Rep. John Doolittle (R-Calif.)
Why: Under investigation in connection with the Jack Abramoff and Brent Wilkes scandal
In His Words: “I needed to not run again.”
About Time: His long history of blurring congressional and family business included paying his wife nearly $200,000 in fundraising commissions.

Rep. Duncan Hunter (R-Calif.)
Why: Passing the torch to Duncan Jr.
In His Words: As Hunter mounted a doomed campaign for the presidency, a spokesman announced, “Congressman Hunter does not intend to run for two offices simultaneously.”
About Time: With ties to Brent Wilkes and Duke Cunningham, Hunter has long been accused of swapping earmarks for campaign cash. Duncan Jr. seems poised to follow in his father’s footsteps, already receiving contributions from the beneficiaries of Hunter-sponsored earmarks.

Rep. Rick Renzi (R-Ariz.)
Why: 35 excellent reasons, according to his indictment
In His Words: No comment.
About Time: Fraud, conspiracy, money laundering, extortion…’nuff said.

Rep. Jerry Weller (R-Ill.)
Why: Ask his Nicaraguan real estate agent.
In His Words: “I need to give my family the time needed to be a full-time dad and full-time husband.”
About Time: Accused of using his congressional clout for private profit, Weller masked the extent of his Central American land dealings.

Rep.
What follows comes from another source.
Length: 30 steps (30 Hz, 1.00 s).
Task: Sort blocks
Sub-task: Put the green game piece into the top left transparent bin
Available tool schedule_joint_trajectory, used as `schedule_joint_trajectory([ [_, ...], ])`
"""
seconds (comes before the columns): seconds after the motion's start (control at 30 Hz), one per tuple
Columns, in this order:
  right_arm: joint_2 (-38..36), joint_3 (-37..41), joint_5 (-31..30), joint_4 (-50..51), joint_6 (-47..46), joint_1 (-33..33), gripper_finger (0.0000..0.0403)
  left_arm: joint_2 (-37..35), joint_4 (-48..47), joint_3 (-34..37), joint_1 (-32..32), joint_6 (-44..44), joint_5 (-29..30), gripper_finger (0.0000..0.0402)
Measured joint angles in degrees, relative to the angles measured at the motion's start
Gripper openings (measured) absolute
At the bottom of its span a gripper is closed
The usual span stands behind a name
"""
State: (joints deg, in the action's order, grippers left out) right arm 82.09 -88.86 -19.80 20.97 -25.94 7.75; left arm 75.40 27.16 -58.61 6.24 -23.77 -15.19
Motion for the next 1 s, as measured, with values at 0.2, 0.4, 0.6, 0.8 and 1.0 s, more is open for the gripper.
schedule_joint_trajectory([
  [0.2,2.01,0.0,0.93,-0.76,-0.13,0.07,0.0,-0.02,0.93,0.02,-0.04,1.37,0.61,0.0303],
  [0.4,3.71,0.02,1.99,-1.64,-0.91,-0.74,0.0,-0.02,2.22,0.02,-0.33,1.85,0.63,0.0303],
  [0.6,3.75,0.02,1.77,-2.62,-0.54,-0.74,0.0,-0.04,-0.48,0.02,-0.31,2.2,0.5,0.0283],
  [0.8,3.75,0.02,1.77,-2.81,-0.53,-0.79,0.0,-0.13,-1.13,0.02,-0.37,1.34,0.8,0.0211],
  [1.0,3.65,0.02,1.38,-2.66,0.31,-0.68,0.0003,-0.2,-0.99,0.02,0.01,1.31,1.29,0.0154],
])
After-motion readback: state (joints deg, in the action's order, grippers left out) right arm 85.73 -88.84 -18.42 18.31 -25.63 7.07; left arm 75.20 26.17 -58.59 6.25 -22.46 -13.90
Vito Fossella (R-N.Y.)
Why: Got caught
In His Words: “[I] need to concentrate on healing the wounds that I have caused to my wife and family.”
About Time: Before he was felled by a drunk driving and adultery scandal, Fossella had a rep for mixing business with pleasure, using campaign funds for things like ski lessons for his family.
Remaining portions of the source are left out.